Later, she’s auditioning for Fame or Shame, a reality TV show. Once again, she seems to be trying to use her sex appeal for attention. It’s reasonable to say this this is a foolish course of action, but Michael doesn’t handle it well. Michael and Trevor (this is the big bonding moment for them after being reunited) storm the studio and assault Lazlow, the presenter. Once again, she’s quite reasonably outraged by this.
Her arc works right up until the moment of reconciliation. For a third time, Michael barges into her life and interferes with her attempts to break into show business. C-list celebrity Lazlow is still hitting on her, and Michael disfigures him. Michael gives him a piercing he doesn’t want, cuts off his ponytail, and uses a tattoo machine to draw a dick on his chest. This assault is worse than the last one, but this time Tracy accepts her father back instead of getting angry.

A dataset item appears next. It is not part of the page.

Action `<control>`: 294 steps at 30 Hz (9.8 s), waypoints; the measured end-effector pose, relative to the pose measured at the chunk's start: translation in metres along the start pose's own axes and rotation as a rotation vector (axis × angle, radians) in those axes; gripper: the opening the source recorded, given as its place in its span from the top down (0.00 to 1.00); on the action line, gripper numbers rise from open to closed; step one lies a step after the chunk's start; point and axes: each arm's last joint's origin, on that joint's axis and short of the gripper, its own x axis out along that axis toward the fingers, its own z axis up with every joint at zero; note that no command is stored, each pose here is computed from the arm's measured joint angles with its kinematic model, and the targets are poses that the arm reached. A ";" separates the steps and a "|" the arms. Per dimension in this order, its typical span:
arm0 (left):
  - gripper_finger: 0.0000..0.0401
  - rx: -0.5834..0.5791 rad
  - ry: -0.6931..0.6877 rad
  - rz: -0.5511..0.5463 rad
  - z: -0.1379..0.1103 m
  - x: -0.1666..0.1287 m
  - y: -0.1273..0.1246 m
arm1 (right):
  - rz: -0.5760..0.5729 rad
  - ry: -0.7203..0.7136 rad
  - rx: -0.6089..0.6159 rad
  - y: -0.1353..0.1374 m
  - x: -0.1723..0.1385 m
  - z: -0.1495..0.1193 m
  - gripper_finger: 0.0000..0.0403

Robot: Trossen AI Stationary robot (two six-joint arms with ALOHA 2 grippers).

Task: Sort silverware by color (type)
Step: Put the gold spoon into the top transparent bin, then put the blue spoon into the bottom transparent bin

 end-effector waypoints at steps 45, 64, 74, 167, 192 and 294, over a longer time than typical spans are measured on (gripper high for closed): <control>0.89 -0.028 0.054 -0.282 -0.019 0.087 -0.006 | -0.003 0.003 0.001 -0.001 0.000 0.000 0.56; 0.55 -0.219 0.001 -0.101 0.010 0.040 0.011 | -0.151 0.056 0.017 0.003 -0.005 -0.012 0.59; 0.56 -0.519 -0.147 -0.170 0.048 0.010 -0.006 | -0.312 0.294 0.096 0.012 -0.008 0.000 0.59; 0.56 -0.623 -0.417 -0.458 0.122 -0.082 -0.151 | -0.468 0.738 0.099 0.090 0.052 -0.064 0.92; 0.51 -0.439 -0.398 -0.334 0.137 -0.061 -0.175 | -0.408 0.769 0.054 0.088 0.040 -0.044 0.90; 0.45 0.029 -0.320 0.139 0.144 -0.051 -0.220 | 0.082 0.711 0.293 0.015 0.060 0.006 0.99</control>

Anyway, Tracy doesn’t overtly do anything to hurt her father besides shriek at him at a couple of points in the story, and his actions are humiliating and upsetting for her. If the other two family members were handled this way then I think this family subplot could work. You can almost see the intended structure: Michael loves his family but he doesn’t know how to express that love so he drives them away. The writer didn’t even need to make them sympathetic. They just needed to not be repugnant and we could get on board with Michael’s struggle.